INSTRUCTIONS FOR THE TASK =
Please give back each line of the material unchanged, but without the images.

"""

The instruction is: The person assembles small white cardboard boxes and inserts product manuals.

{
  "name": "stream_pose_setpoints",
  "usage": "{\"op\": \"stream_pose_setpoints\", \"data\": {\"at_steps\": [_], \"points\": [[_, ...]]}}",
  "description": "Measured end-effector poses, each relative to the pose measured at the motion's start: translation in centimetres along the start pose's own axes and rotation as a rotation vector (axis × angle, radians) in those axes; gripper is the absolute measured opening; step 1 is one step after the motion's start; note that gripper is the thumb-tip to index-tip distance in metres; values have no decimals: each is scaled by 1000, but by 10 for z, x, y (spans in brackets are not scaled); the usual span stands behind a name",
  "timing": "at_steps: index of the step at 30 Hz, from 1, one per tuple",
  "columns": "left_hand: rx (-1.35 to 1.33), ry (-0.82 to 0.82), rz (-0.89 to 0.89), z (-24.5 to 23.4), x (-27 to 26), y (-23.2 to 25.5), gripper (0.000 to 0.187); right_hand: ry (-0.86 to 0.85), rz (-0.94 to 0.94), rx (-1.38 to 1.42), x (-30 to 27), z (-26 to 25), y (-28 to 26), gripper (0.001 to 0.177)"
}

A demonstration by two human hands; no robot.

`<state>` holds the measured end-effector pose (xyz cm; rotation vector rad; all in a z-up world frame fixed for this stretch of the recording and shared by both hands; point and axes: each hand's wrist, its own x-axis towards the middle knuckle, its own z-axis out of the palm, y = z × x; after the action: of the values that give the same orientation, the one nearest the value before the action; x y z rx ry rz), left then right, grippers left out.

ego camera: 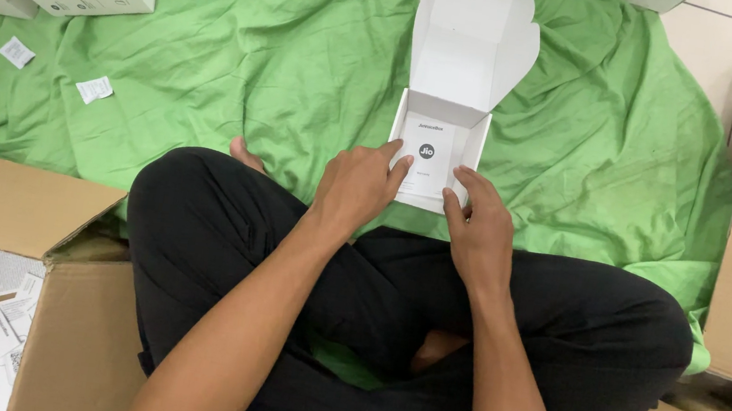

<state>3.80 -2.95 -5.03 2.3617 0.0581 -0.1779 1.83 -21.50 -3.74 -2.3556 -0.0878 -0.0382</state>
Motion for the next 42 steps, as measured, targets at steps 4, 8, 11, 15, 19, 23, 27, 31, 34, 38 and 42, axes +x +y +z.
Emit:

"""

OUTPUT OF THE TASK =
The instruction is: The person assembles small white cardboard boxes and inserts product manuals.

{
  "name": "stream_pose_setpoints",
  "usage": "{\"op\": \"stream_pose_setpoints\", \"data\": {\"at_steps\": [_], \"points\": [[_, ...]]}}",
  "description": "Measured end-effector poses, each relative to the pose measured at the motion's start: translation in centimetres along the start pose's own axes and rotation as a rotation vector (axis × angle, radians) in those axes; gripper is the absolute measured opening; step 1 is one step after the motion's start; note that gripper is the thumb-tip to index-tip distance in metres; values have no decimals: each is scaled by 1000, but by 10 for z, x, y (spans in brackets are not scaled); the usual span stands behind a name",
  "timing": "at_steps: index of the step at 30 Hz, from 1, one per tuple",
  "columns": "left_hand: rx (-1.35 to 1.33), ry (-0.82 to 0.82), rz (-0.89 to 0.89), z (-24.5 to 23.4), x (-27 to 26), y (-23.2 to 25.5), gripper (0.000 to 0.187); right_hand: ry (-0.86 to 0.85), rz (-0.94 to 0.94), rx (-1.38 to 1.42), x (-30 to 27), z (-26 to 25), y (-28 to 26), gripper (0.001 to 0.177)"
}

A demonstration by two human hands; no robot.

`<state>` holds the measured end-effector pose (xyz cm; rotation vector rad; all in a z-up world frame fixed for this stretch of the recording and shared by both hands; point and axes: each hand's wrist, its own x-axis towards the middle knuckle, its own z-axis out of the palm, y = z × x; after the action: of the values that give the same orientation, the one nearest the value before the action; x y z rx ry rz), left then right, grippers left out.

ego camera: 

<state>3.80 -2.95 -5.03 2.3617 0.0581 -0.1779 1.83 -21.50 -3.74 -2.3556 -0.0878 -0.0382</state>
Motion for the next 42 steps, as measured, targets at steps 4, 8, 11, 15, 19, 23, 27, 31, 34, 38 and 42, axes +x +y +z.
Emit:

Work on this exercise is finished.